Tales from the Hindu Dramatists eBook

This eBook from the Gutenberg Project consists of approximately 131 pages of information about Tales from the Hindu Dramatists.

To crown the king’s happiness, a messenger, sent by the General of His Majesty’s forces, now arrives from the camp with the news that the allied armies of Kernata, Simhala, Pandya, Murala, Andhra, and Konkana have been defeated, and Virapala, king of Kuntala, the ally of Vidyadhara Malla, reseated on a throne, from which his kinsman, supported by those troops, had formerly expelled him.  The authority of Vidyadhara Malla as paramount sovereign is now declared to extend from the mouths of the Ganges to the sea, and from the Narbada to the Tamraperni in the Deccan.

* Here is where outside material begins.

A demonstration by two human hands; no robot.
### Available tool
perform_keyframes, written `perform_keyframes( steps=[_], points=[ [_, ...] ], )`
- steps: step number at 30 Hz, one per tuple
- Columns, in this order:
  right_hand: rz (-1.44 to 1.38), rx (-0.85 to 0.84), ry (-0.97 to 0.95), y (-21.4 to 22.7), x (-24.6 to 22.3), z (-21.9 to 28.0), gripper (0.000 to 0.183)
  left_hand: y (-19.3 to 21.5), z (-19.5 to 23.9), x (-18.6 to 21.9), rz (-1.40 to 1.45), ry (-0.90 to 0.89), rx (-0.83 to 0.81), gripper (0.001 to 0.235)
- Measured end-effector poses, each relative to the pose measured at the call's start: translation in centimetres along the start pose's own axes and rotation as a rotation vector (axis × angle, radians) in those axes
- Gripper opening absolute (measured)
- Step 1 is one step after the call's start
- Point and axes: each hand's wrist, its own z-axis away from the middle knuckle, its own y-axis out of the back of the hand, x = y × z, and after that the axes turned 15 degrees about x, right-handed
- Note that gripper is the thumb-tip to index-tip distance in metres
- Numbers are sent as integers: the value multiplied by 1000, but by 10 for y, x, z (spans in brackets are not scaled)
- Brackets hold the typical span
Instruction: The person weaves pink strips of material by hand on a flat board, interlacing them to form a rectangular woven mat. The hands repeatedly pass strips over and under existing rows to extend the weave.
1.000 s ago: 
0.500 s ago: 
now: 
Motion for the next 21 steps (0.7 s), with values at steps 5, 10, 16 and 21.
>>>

A holy seer announces to Yaugandharayana, the chief minister of Vatsa, the king of Kausambi, that whoever shall wed Ratnavali, the fair daughter of Vikramabahu, the king of Sinhala or Ceylon and maternal uncle of Vasavadatta, the queen of Vatsa, should become the emperor of the world.  The faithful minister, desirous of securing paramount sovereignty for his master, sends, without his knowledge and consent, an envoy to the court of Vikramabahu to negotiate the match.  Vikramabahu declines to inflict the curse of co-wifeship upon his daughter and niece.  The disappointed envoy returns home.

The premier is sorry, but does not lose hope.  After much deliberation, he hits upon an ingenious device.  He proclaims in Ceylon by agents that queen Vasavadatta is dead, being burnt by chance and that the king, though much grieved, has at last consented, at the request of friends and relatives, to marry again.  The intelligence reaches the ears of Vikramabahu who believes it.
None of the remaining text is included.